§ INSTRUCTIONS FOR THE TASK: Below this sentence is a listing; return exactly its lines from the one with "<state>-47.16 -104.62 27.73" to the one with "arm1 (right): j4", both kept, and nothing more.

#### DATA IN THIS EXERCISE

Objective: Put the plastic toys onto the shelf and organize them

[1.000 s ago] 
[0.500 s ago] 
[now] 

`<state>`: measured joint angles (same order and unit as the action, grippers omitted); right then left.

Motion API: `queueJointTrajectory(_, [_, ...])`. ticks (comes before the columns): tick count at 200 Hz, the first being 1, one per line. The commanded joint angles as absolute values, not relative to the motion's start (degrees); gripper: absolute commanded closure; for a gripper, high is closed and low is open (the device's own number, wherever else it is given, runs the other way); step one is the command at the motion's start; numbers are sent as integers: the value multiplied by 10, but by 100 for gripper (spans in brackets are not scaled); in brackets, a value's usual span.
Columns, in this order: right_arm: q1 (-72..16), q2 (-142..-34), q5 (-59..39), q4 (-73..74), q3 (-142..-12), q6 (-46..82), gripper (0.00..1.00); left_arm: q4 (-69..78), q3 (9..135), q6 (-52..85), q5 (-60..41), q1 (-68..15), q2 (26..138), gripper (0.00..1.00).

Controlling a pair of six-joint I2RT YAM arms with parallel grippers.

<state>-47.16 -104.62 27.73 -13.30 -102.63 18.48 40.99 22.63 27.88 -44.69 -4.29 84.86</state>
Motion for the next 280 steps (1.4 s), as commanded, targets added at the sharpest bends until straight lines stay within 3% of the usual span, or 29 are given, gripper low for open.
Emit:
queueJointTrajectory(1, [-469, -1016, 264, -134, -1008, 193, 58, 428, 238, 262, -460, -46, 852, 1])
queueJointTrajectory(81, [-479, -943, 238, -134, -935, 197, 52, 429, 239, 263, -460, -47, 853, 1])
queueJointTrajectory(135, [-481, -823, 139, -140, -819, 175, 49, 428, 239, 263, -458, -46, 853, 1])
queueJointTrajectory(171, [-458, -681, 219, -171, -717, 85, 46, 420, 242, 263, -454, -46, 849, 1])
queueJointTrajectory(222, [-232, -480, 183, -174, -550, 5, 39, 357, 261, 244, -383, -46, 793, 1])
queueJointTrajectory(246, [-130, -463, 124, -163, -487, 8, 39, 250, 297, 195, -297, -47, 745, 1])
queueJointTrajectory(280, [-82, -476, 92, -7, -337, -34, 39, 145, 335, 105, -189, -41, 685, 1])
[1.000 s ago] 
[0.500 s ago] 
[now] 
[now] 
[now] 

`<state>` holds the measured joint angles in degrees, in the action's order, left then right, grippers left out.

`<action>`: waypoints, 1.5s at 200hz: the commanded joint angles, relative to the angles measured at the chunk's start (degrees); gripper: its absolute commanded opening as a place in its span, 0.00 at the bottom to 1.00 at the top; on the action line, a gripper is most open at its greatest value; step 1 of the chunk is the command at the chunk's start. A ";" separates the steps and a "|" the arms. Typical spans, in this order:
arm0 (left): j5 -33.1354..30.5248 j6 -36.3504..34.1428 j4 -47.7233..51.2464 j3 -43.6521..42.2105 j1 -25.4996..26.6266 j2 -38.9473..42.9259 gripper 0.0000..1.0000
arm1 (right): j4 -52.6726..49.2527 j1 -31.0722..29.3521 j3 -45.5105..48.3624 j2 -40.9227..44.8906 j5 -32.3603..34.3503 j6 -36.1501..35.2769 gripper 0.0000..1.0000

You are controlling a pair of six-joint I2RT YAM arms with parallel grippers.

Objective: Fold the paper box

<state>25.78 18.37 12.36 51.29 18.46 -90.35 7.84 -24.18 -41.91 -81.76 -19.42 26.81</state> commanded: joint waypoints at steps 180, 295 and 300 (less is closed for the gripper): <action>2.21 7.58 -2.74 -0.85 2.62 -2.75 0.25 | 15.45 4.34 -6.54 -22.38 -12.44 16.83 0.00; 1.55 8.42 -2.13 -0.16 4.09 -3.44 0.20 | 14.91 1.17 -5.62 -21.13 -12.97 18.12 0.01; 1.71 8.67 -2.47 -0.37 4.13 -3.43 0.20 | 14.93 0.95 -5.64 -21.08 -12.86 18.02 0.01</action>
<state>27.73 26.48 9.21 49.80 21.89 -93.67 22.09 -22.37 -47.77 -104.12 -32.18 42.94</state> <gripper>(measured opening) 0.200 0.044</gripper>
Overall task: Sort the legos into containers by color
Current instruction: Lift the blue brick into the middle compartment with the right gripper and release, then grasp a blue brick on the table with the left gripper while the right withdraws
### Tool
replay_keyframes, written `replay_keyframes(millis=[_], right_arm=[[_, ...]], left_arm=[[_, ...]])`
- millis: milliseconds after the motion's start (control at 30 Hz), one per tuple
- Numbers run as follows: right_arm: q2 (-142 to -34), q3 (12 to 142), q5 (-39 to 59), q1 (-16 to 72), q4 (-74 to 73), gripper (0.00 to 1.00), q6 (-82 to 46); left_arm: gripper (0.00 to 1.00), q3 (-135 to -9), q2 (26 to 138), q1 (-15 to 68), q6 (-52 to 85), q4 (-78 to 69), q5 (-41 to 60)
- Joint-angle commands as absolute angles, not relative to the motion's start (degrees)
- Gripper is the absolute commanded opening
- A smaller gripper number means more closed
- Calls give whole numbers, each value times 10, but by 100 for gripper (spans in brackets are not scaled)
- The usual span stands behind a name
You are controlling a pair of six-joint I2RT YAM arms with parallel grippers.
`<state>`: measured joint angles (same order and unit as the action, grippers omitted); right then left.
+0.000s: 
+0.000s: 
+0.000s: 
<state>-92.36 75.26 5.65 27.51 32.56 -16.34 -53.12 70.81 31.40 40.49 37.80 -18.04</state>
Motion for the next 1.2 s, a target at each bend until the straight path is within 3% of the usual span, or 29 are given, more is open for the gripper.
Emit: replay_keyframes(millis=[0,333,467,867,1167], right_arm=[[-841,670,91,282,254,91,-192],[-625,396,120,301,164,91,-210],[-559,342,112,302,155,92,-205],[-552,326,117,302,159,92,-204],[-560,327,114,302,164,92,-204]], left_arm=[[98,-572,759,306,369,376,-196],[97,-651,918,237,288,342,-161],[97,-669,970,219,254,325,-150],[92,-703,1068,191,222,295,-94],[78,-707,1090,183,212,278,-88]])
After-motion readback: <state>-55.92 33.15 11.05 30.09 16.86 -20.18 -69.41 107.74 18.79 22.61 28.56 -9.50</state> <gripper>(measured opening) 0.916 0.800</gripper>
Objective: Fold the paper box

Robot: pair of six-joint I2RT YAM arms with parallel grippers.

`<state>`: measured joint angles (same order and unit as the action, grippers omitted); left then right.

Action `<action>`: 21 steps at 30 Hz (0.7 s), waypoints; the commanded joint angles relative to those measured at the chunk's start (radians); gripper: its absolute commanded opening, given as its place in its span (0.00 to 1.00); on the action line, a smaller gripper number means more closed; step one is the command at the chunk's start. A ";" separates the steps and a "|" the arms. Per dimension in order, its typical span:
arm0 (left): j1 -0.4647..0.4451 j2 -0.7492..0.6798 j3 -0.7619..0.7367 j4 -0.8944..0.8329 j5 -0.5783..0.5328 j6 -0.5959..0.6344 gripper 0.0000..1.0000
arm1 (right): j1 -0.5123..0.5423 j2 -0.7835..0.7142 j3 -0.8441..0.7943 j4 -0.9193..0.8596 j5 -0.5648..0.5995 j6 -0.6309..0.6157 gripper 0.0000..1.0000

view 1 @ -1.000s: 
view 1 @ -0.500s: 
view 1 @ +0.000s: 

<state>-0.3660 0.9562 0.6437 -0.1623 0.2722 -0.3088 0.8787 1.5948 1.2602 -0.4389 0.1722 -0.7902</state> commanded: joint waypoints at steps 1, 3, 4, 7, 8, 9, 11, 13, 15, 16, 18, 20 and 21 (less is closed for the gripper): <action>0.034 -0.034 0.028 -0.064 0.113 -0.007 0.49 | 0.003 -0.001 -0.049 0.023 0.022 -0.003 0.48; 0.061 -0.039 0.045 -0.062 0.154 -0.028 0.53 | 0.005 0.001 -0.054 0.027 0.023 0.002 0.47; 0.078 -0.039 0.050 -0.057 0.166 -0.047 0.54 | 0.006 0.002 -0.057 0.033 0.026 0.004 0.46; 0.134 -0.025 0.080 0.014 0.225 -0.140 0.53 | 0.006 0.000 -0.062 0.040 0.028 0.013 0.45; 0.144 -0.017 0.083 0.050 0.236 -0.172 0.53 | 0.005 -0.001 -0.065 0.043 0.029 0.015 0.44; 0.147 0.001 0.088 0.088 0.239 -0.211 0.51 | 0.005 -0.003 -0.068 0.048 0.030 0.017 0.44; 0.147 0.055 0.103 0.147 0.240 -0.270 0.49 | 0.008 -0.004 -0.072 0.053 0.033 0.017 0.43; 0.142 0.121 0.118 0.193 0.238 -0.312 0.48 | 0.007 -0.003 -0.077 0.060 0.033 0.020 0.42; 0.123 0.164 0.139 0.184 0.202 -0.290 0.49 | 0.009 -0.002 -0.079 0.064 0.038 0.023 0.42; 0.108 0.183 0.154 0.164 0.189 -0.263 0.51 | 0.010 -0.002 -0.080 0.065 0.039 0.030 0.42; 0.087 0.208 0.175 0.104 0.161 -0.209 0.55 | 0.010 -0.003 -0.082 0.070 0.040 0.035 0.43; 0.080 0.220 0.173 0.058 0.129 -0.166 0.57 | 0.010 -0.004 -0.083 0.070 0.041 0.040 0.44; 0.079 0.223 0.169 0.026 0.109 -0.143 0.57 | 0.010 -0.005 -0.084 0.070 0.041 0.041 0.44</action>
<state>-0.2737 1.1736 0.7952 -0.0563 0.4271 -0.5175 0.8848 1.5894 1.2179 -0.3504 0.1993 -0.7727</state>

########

§ ANSWER FOR THIS EXERCISE:
<state>-47.16 -104.62 27.73 -13.30 -102.63 18.48 40.99 22.63 27.88 -44.69 -4.29 84.86</state>
Motion for the next 280 steps (1.4 s), as commanded, targets added at the sharpest bends until straight lines stay within 3% of the usual span, or 29 are given, gripper low for open.
Emit:
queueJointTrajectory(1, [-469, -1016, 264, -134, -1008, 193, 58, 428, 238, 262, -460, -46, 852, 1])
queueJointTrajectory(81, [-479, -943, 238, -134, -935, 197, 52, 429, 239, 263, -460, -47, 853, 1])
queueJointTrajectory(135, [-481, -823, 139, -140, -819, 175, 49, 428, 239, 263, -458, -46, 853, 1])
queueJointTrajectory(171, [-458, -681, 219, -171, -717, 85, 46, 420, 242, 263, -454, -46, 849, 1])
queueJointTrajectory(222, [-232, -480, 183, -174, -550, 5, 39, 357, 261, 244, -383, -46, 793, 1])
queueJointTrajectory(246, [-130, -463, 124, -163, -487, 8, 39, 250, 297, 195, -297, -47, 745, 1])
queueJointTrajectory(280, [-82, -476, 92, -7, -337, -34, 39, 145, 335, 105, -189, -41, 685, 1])
[1.000 s ago] 
[0.500 s ago] 
[now] 
[now] 
[now] 

`<state>` holds the measured joint angles in degrees, in the action's order, left then right, grippers left out.

`<action>`: waypoints, 1.5s at 200hz: the commanded joint angles, relative to the angles measured at the chunk's start (degrees); gripper: its absolute commanded opening as a place in its span, 0.00 at the bottom to 1.00 at the top; on the action line, a gripper is most open at its greatest value; step 1 of the chunk is the command at the chunk's start. A ";" separates the steps and a "|" the arms. Typical spans, in this order:
arm0 (left): j5 -33.1354..30.5248 j6 -36.3504..34.1428 j4 -47.7233..51.2464 j3 -43.6521..42.2105 j1 -25.4996..26.6266 j2 -38.9473..42.9259 gripper 0.0000..1.0000
arm1 (right): j4 -52.6726..49.2527 j1 -31.0722..29.3521 j3 -45.5105..48.3624 j2 -40.9227..44.8906 j5 -32.3603..34.3503 j6 -36.1501..35.2769 gripper 0.0000..1.0000

There is no more to the output.